Mettre en communion avec la Personne du Christ

 

5. La IVe Assemblée générale du Synode des Evêques a souvent insisté sur le christocentrisme de toute catéchèse authentique. Nous pouvons retenir ici les deux significations du mot, qui ne s’opposent pas ni ne s’excluent, mais plutôt s’appellent et se complètent.

On veut souligner d’abord qu’au cœur de la catéchèse nous trouvons essentiellement une Personne, celle de Jésus de Nazareth, «Fils unique du Père, plein de grâce et de vérité»(9), qui a souffert et qui est mort pour nous et qui maintenant, ressuscité, vit avec nous pour toujours. C’est Jésus qui est «le Chemin, la Vérité et la Vie»(10), et la vie chrétienne consiste à suivre le Christ, «sequela Christi».
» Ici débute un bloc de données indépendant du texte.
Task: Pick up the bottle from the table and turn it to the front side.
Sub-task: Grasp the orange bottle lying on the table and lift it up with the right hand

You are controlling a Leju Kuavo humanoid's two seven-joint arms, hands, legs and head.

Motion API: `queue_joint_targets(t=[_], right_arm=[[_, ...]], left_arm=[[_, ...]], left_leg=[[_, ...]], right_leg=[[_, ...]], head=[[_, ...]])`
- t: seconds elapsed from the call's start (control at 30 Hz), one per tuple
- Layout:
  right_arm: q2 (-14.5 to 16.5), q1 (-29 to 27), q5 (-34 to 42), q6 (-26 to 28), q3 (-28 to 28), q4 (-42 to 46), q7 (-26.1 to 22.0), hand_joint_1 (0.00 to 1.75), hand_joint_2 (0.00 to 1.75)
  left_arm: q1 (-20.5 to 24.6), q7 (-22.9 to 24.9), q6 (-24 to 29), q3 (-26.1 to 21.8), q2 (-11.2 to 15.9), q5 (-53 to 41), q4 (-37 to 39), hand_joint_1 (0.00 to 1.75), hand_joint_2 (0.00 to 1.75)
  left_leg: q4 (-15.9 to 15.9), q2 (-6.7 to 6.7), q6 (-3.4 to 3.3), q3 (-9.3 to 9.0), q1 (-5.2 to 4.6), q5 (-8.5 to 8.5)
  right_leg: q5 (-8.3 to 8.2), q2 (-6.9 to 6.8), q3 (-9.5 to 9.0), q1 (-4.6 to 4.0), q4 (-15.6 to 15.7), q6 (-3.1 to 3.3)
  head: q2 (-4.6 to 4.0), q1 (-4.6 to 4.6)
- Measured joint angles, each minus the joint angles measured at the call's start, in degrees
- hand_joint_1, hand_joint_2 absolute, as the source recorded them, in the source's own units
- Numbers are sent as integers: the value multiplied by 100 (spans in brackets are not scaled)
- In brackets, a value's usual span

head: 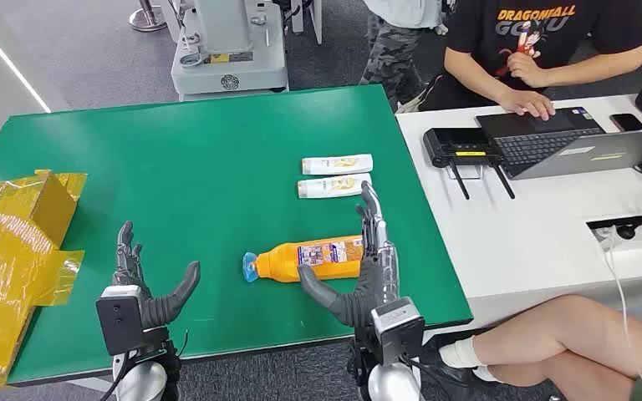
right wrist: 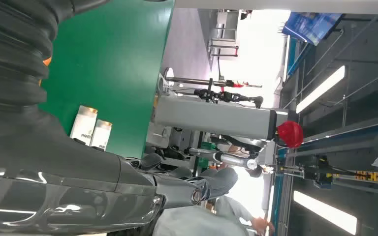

L’objet essentiel et primordial de la catéchèse est, pour employer une expression chère à saint Paul et chère à la théologie contemporaine, «le Mystère du Christ». Catéchiser, c’est en quelque sorte amener quelqu’un à scruter ce Mystère en toutes ses dimensions: «Mettre en pleine lumière la dispensation du Mystère… Comprendre, avec tous les saints, ce qu’est la Largeur, la Longueur, la Hauteur et la Profondeur, (connaître) l’amour du Christ qui surpasse toute connaissance et (entrer)… dans toute la Plénitude de Dieu». C’est donc dévoiler dans la Personne du Christ tout le dessein éternel de Dieu qui s’accomplit en elle. C’est chercher à comprendre la signification des gestes et des paroles du Christ, des signes réalisés par lui, parce qu’ils cachent et révèlent à la fois son Mystère. En ce sens, le but définitif de la catéchèse est de mettre quelqu’un non seulement en contact mais en communion, en intimité avec Jésus-Christ: lui seul peut conduire à l’amour du Père dans l’Esprit et nous faire participer à la vie de la Trinité Sainte.

 

Transmettre la doctrine du Christ

6. Mais le christocentrisme, en catéchèse, signifie aussi qu’à travers elle on veut transmettre non point chacun sa propre doctrine ou celle d’un autre maître, mais l’enseignement de Jésus-Christ, la Vérité qu’il communique ou, plus exactement, la Vérité qu’il est. Il faut donc dire que, dans la catéchèse, c’est le Christ, Verbe incarné et Fils de Dieu, qui est enseigné – tout le reste l’est en référence à lui; et seul le Christ enseigne, tout autre le fait dans la mesure où il est son porte- parole, permettant au Christ d’enseigner par sa bouche. La constante préoccupation de tout catéchiste, quel que soit le niveau de ses responsabilités dans l’Eglise, doit être de faire passer, à travers son enseignement et son comportement, la doctrine et la vie de Jésus. Il ne cherchera pas à arrêter à lui-même, à ses opinions et attitudes personnelles, l’attention et l’adhésion de l’intelligence et du cœur de celui qu’il catéchise; il ne cherchera surtout pas à inculquer ses opinions et ses options personnelles comme si elles exprimaient la doctrine et les leçons de vie du Christ. Tout catéchiste devrait pouvoir s’appliquer à lui-même la mystérieuse parole de Jésus: «Ma doctrine n’est pas de moi, mais de Celui qui m’a envoyé». C’est ce que fait saint Paul en traitant une question de première importance: «J’ai reçu du Seigneur ce qu’à mon tour je vous ai transmis». Quelle fréquentation assidue de la Parole de Dieu transmise par le Magistère de l’Eglise, quelle familiarité profonde avec le Christ et avec le Père, quel esprit de prière, quel détachement de soi-même doit avoir un catéchiste pour pouvoir dire: «Ma doctrine n’est pas de moi»!

Extrait de l’exhortation apostolique du 16 octobre 1979

Pape Jean-Paul II à l’épiscopat, au clergé et aux fidèles de toute l’église, sur la catéchèse en notre temps.